— What the exercise asks —
Pull out every line in the data that has the string "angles" in it.

((

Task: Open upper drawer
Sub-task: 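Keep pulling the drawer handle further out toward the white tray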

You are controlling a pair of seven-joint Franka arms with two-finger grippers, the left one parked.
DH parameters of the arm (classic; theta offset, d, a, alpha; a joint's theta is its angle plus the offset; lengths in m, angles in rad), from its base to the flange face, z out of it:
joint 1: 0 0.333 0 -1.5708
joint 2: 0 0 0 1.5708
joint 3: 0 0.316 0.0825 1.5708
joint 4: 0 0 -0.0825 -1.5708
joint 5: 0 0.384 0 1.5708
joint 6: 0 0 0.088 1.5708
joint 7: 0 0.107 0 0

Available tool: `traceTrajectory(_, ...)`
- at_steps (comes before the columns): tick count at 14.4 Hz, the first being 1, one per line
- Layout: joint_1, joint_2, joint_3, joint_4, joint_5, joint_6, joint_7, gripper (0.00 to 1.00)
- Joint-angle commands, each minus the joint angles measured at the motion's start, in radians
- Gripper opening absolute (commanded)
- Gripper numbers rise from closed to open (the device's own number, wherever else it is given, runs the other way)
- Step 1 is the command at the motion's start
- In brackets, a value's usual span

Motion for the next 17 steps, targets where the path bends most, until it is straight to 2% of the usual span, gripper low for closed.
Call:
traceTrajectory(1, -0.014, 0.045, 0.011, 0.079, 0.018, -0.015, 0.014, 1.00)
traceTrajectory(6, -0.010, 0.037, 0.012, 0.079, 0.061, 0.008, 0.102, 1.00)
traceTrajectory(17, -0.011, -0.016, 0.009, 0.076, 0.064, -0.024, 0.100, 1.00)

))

— Result —
DH parameters of the arm (classic; theta offset, d, a, alpha; a joint's theta is its angle plus the offset; lengths in m, angles in rad), from its base to the flange face, z out of it:
- Joint-angle commands, each minus the joint angles measured at the motion's start, in radians

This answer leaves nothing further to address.